Ist dann aber - ohne Lösung in der Krim-Frage - überhaupt ein Ende des Krieges absehbar?
Gerhard Mangott hält das für möglich. "Es könnte eine Friedensregelung geben, wo die Klärung der Frage der staatlichen Zugehörigkeit der Krim für einen gewissen Zeitraum ausgesetzt wird", sagt er.
Und André Härtel merkt an:
Kurz nach Kriegsbeginn hatte Selenskyj in der Krim-Frage ja Flexibilität angedeutet und Übergangsszenarien in Aussicht gestellt. Dies wurde zurückgenommen, als deutlich wurde, dass die Ukraine militärisch dagegenhalten und verlorenes Territorium zurückerobern kann.
André Härtel, Stiftung Wissenschaft und Politik
Aktuell zeigt sich jedoch ein anderes Bild: Die Ukraine hat in den vergangenen Monaten viele Kräfte verloren - innerhalb der Truppe zeigen sich zunehmend Erschöpfungserscheinungen.
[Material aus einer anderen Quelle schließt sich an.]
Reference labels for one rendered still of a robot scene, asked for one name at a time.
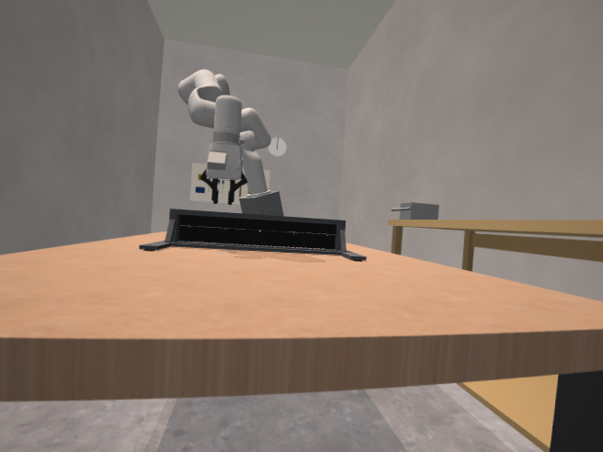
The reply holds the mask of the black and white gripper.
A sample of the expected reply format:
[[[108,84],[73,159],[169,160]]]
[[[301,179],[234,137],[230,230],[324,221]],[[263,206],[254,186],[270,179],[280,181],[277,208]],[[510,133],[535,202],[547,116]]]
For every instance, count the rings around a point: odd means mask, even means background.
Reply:
[[[212,189],[211,200],[213,204],[218,204],[218,181],[230,181],[230,191],[228,196],[228,204],[232,205],[234,202],[234,191],[240,186],[247,183],[245,175],[243,173],[243,150],[238,144],[229,141],[214,141],[210,144],[208,158],[210,151],[223,151],[227,152],[227,160],[225,171],[224,170],[213,170],[208,169],[208,159],[206,170],[201,175],[200,179],[207,183]],[[212,182],[207,178],[212,179]],[[238,179],[238,180],[235,180]],[[241,181],[242,180],[242,181]],[[235,184],[235,182],[240,181]]]

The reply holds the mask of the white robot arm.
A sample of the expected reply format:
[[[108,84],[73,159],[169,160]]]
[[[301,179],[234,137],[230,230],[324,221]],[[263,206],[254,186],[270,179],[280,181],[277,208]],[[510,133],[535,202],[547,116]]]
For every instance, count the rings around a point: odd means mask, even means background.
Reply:
[[[225,77],[199,70],[180,82],[178,93],[188,105],[191,120],[214,129],[213,141],[229,141],[242,147],[247,198],[271,193],[267,190],[261,158],[255,151],[269,146],[270,134],[254,109],[242,110],[241,101],[230,96]],[[225,171],[226,160],[227,152],[210,151],[208,169]]]

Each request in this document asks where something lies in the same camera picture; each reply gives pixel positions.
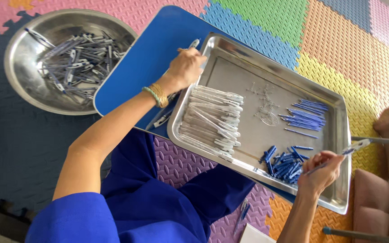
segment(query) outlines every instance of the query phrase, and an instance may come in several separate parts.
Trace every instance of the green bangle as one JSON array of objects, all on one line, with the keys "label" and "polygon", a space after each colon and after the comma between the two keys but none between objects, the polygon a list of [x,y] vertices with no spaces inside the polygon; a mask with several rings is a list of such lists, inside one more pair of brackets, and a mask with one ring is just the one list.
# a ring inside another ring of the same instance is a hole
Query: green bangle
[{"label": "green bangle", "polygon": [[156,99],[157,106],[160,107],[160,99],[159,99],[159,97],[157,96],[157,94],[154,93],[154,91],[152,91],[152,90],[151,90],[150,88],[148,88],[148,87],[143,87],[143,88],[142,88],[142,91],[148,91],[148,92],[150,92],[150,93],[154,96],[154,99]]}]

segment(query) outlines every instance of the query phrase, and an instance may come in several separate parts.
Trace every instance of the purple foam mat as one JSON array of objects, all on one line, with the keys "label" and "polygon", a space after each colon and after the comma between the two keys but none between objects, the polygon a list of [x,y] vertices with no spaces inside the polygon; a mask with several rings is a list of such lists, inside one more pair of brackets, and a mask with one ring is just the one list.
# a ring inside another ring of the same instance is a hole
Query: purple foam mat
[{"label": "purple foam mat", "polygon": [[[217,165],[216,162],[182,149],[163,138],[156,137],[154,144],[156,147],[158,179],[175,188],[181,187],[193,177]],[[245,220],[239,225],[236,235],[233,236],[233,230],[241,213],[240,207],[211,225],[211,236],[208,242],[237,243],[246,223],[268,235],[270,226],[265,225],[265,217],[266,215],[272,216],[269,198],[274,199],[274,194],[256,184],[247,195],[251,208]]]}]

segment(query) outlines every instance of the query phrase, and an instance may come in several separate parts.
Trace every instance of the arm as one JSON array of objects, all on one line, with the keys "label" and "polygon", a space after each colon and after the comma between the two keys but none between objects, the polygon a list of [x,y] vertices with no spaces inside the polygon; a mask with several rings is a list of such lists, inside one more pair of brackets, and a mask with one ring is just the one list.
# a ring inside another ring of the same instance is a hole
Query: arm
[{"label": "arm", "polygon": [[[182,90],[197,80],[205,60],[194,48],[181,51],[156,83],[166,95]],[[68,149],[53,200],[78,192],[100,193],[103,160],[155,104],[154,97],[142,91],[80,135]]]},{"label": "arm", "polygon": [[328,163],[326,167],[318,169],[310,175],[302,174],[300,176],[294,205],[277,243],[308,243],[310,241],[310,230],[319,196],[327,186],[339,177],[343,159],[343,155],[323,151],[303,164],[303,172],[306,173],[319,164]]}]

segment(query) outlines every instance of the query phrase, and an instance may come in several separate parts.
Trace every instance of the metal pole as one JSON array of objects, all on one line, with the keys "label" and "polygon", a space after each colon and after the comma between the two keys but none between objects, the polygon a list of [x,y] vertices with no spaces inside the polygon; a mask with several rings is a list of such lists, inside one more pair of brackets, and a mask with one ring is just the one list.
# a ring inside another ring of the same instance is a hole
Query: metal pole
[{"label": "metal pole", "polygon": [[389,138],[381,138],[381,137],[351,137],[352,141],[359,141],[363,139],[371,139],[373,143],[379,143],[379,144],[389,144]]},{"label": "metal pole", "polygon": [[371,240],[374,242],[389,243],[389,236],[367,234],[367,233],[349,231],[349,230],[331,229],[330,227],[327,226],[325,226],[322,231],[325,234],[351,237],[354,239]]}]

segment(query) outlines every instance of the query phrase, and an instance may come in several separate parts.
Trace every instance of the woman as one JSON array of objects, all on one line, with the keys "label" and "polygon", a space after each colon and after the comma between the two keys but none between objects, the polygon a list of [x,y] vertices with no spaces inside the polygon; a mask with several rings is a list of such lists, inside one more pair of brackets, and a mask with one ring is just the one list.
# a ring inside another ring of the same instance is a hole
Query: woman
[{"label": "woman", "polygon": [[[53,202],[35,217],[26,242],[208,241],[210,225],[232,213],[255,183],[217,165],[175,189],[157,180],[153,136],[132,129],[155,104],[163,106],[166,96],[196,81],[205,60],[194,48],[181,51],[156,85],[73,142]],[[112,150],[112,169],[100,185],[100,165]],[[342,156],[322,152],[304,164],[307,171],[329,163],[300,177],[291,220],[279,242],[308,242],[317,199],[338,177],[342,161]]]}]

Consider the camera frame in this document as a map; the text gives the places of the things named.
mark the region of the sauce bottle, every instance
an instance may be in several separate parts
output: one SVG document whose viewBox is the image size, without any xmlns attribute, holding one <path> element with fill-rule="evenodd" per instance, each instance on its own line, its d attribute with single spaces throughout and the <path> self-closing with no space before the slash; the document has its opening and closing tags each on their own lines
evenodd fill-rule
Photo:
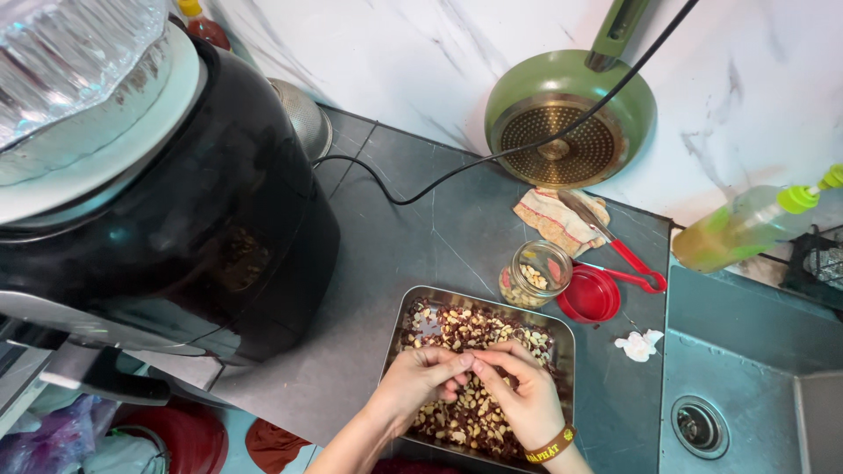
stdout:
<svg viewBox="0 0 843 474">
<path fill-rule="evenodd" d="M 754 186 L 674 238 L 683 267 L 702 273 L 722 270 L 808 231 L 819 192 L 843 187 L 843 164 L 835 164 L 816 186 Z"/>
<path fill-rule="evenodd" d="M 187 31 L 189 33 L 199 36 L 216 47 L 231 51 L 231 43 L 228 42 L 223 27 L 202 14 L 199 0 L 179 0 L 179 8 L 187 17 Z"/>
</svg>

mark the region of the stainless steel sink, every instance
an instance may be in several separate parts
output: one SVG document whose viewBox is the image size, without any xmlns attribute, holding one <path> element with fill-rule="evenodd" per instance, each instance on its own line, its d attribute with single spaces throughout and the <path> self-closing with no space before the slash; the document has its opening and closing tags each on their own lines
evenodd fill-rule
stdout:
<svg viewBox="0 0 843 474">
<path fill-rule="evenodd" d="M 843 324 L 728 272 L 669 282 L 659 471 L 843 472 Z"/>
</svg>

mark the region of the white marble backsplash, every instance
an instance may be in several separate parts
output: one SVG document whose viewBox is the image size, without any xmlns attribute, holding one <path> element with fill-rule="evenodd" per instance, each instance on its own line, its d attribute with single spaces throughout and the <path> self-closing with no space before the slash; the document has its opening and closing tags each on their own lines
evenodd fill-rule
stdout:
<svg viewBox="0 0 843 474">
<path fill-rule="evenodd" d="M 684 2 L 653 0 L 634 62 Z M 320 102 L 479 154 L 486 98 L 528 57 L 588 49 L 610 0 L 206 0 L 235 52 Z M 703 0 L 644 67 L 652 141 L 590 191 L 691 224 L 749 186 L 843 162 L 843 3 Z M 816 221 L 843 224 L 843 191 Z"/>
</svg>

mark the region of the metal tray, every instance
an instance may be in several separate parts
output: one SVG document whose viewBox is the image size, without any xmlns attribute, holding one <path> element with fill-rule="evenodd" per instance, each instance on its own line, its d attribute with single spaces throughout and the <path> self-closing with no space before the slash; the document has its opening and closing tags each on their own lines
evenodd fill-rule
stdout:
<svg viewBox="0 0 843 474">
<path fill-rule="evenodd" d="M 386 354 L 381 379 L 383 379 L 384 374 L 386 374 L 387 369 L 389 369 L 389 366 L 392 365 L 395 357 L 401 352 L 402 345 L 400 343 L 400 338 L 401 332 L 403 331 L 402 328 L 404 327 L 404 318 L 408 317 L 407 309 L 410 307 L 410 304 L 416 300 L 416 298 L 427 298 L 431 307 L 431 312 L 433 313 L 439 309 L 439 306 L 444 304 L 462 306 L 467 310 L 489 309 L 507 319 L 518 321 L 524 326 L 530 328 L 541 327 L 547 331 L 550 335 L 550 339 L 553 341 L 553 346 L 550 351 L 550 363 L 554 364 L 556 368 L 559 369 L 560 374 L 563 374 L 564 380 L 560 380 L 560 382 L 563 385 L 567 385 L 570 389 L 568 391 L 570 395 L 561 398 L 560 405 L 562 412 L 565 414 L 565 419 L 569 423 L 573 424 L 575 347 L 574 335 L 573 332 L 571 332 L 571 328 L 560 320 L 553 319 L 533 311 L 522 310 L 506 304 L 499 304 L 485 299 L 474 298 L 465 294 L 453 293 L 447 290 L 428 286 L 417 286 L 410 288 L 407 291 L 404 295 L 404 299 L 401 301 L 398 318 L 395 321 L 395 330 L 392 333 L 392 341 L 389 343 L 389 352 Z M 530 464 L 526 460 L 495 458 L 485 455 L 480 451 L 473 450 L 467 446 L 451 444 L 440 439 L 430 439 L 429 437 L 420 434 L 408 433 L 402 436 L 402 438 L 477 460 L 491 462 L 492 464 L 505 466 L 521 472 L 546 472 L 543 467 Z"/>
</svg>

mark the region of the glass jar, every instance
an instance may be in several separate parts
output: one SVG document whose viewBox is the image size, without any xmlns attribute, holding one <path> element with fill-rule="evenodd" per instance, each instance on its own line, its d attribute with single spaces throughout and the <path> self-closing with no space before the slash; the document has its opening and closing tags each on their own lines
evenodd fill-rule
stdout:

Wie steht der Westen zur Krim-Frage?

Daher sei die Kernfrage mit Blick auf die Krim, "wie schwierig es für die Ukraine sein wird, die Besatzer aus dem Donbass zu vertreiben und wie viele Ressourcen - auch Menschenleben - hierfür aufgewendet werden", erklärt Huseyn Aliyev.
Hier offenbart sich das nächste Problem: Ohne weitere, massive westliche Unterstützung wird die Rückeroberung der Krim noch unwahrscheinlicher. Es bräuchte weiterreichende Artillerie - etwa das US-amerikanische ATACMS System - und Kampfflugzeuge sowie eine substantielle Zahl westlicher Kampfpanzer.
Doch mit Blick auf die Krim gibt es im Westen bislang keinen Konsens: Denn dieser Schritt wäre mit einem "erheblichen Eskalationsrisiko verbunden", macht Gerhard Mangott klar.
"Vielleicht könnte der Westen die Ukraine mit denselben Waffentypen beliefern, die er bereits liefert, sowie zusätzlich mit Kampfjets und Langstreckenraketen. Allerdings wird er wahrscheinlich nicht bereit sein, seine Hilfe speziell auf die Räumung der Krim bereitzustellen", fügt Huseyn Aliyev hinzu.

"Rote Linie für Moskau"

Selbst führende US-Vertreter würden eine Rückeroberung der Krim als "rote Linie für Moskau" einschätzen, bei deren Überschreiten eine nukleare Eskalation nicht auszuschließen ist, erklärt André Härtel.
Deshalb glaube ich, dass die USA und auch die europäischen Verbündeten den Ukrainern zumindest stark von einem Angriff abraten.
Andre Härtel, Stiftung Wissenschaft und Politik

Immer wieder droht der russische Präsident Wladimir Putin im Konflikt mit der Ukraine mit dem Einsatz von Atomwaffen. Die atomare Abschreckung scheint nicht mehr zu funktionieren.

24.05.2024 | 29:05 min
Die Krim war Startpunkt der russischen Invasion auf ukrainischem Territorium - dass sie auch ihr Endpunkt sein wird, ist unter den aktuellen Bedingungen unwahrscheinlich.